* [What to work on]
Reproduce, without alteration, every line of the data; exclude the images.
>>>>
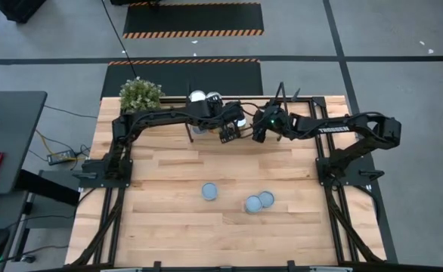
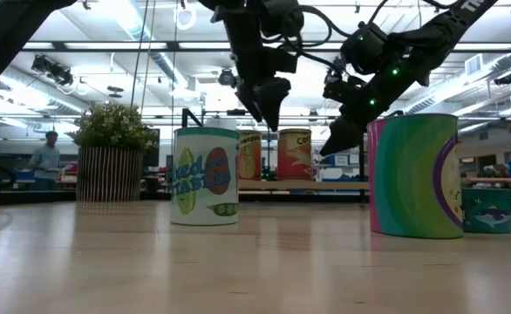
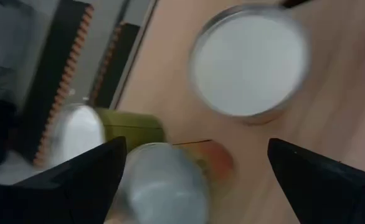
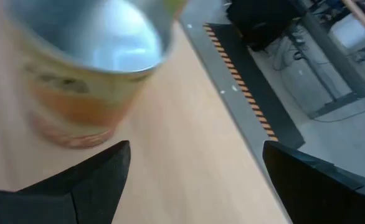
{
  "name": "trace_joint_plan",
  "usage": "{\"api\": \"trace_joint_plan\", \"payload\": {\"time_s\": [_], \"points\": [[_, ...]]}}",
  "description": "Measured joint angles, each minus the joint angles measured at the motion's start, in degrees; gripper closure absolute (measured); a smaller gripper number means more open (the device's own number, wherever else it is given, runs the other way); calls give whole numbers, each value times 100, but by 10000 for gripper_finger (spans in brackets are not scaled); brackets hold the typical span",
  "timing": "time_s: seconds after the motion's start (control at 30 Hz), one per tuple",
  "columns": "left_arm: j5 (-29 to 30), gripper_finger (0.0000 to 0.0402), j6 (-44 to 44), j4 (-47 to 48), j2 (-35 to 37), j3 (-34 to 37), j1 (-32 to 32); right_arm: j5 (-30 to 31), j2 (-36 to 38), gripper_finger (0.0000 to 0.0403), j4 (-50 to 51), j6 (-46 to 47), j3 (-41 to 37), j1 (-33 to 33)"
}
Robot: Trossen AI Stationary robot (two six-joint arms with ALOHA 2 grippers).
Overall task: Pick and place cans onto a shelf
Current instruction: Put the middle orange can on the shelf
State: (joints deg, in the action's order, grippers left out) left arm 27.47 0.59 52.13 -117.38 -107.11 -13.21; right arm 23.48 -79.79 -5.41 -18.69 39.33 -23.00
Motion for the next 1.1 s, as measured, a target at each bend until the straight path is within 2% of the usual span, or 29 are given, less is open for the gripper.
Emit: {"api": "trace_joint_plan", "payload": {"time_s": [0.17,0.4,0.57,0.97,1.1], "points": [[-190,5,-143,-88,-142,9,4,-114,-2,29,-280,-200,0,-287],[-141,5,-143,-236,-191,3,-28,-816,-30,29,-668,-210,0,-401],[191,5,-127,-226,-197,3,-50,-813,-50,29,-581,-115,0,-219],[355,5,-139,24,-197,4,-46,-661,-50,29,-402,139,0,131],[356,5,-144,108,-197,4,-42,-317,-50,29,-392,88,0,179]]}}
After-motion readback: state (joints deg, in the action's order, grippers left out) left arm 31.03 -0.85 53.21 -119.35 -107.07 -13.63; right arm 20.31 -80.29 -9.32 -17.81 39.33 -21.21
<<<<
* [Written answer]
{
  "name": "trace_joint_plan",
  "usage": "{\"api\": \"trace_joint_plan\", \"payload\": {\"time_s\": [_], \"points\": [[_, ...]]}}",
  "description": "Measured joint angles, each minus the joint angles measured at the motion's start, in degrees; gripper closure absolute (measured); a smaller gripper number means more open (the device's own number, wherever else it is given, runs the other way); calls give whole numbers, each value times 100, but by 10000 for gripper_finger (spans in brackets are not scaled); brackets hold the typical span",
  "timing": "time_s: seconds after the motion's start (control at 30 Hz), one per tuple",
  "columns": "left_arm: j5 (-29 to 30), gripper_finger (0.0000 to 0.0402), j6 (-44 to 44), j4 (-47 to 48), j2 (-35 to 37), j3 (-34 to 37), j1 (-32 to 32); right_arm: j5 (-30 to 31), j2 (-36 to 38), gripper_finger (0.0000 to 0.0403), j4 (-50 to 51), j6 (-46 to 47), j3 (-41 to 37), j1 (-33 to 33)"
}
Robot: Trossen AI Stationary robot (two six-joint arms with ALOHA 2 grippers).
Overall task: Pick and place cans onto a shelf
Current instruction: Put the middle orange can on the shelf
State: (joints deg, in the action's order, grippers left out) left arm 27.47 0.59 52.13 -117.38 -107.11 -13.21; right arm 23.48 -79.79 -5.41 -18.69 39.33 -23.00
Motion for the next 1.1 s, as measured, a target at each bend until the straight path is within 2% of the usual span, or 29 are given, less is open for the gripper.
Emit: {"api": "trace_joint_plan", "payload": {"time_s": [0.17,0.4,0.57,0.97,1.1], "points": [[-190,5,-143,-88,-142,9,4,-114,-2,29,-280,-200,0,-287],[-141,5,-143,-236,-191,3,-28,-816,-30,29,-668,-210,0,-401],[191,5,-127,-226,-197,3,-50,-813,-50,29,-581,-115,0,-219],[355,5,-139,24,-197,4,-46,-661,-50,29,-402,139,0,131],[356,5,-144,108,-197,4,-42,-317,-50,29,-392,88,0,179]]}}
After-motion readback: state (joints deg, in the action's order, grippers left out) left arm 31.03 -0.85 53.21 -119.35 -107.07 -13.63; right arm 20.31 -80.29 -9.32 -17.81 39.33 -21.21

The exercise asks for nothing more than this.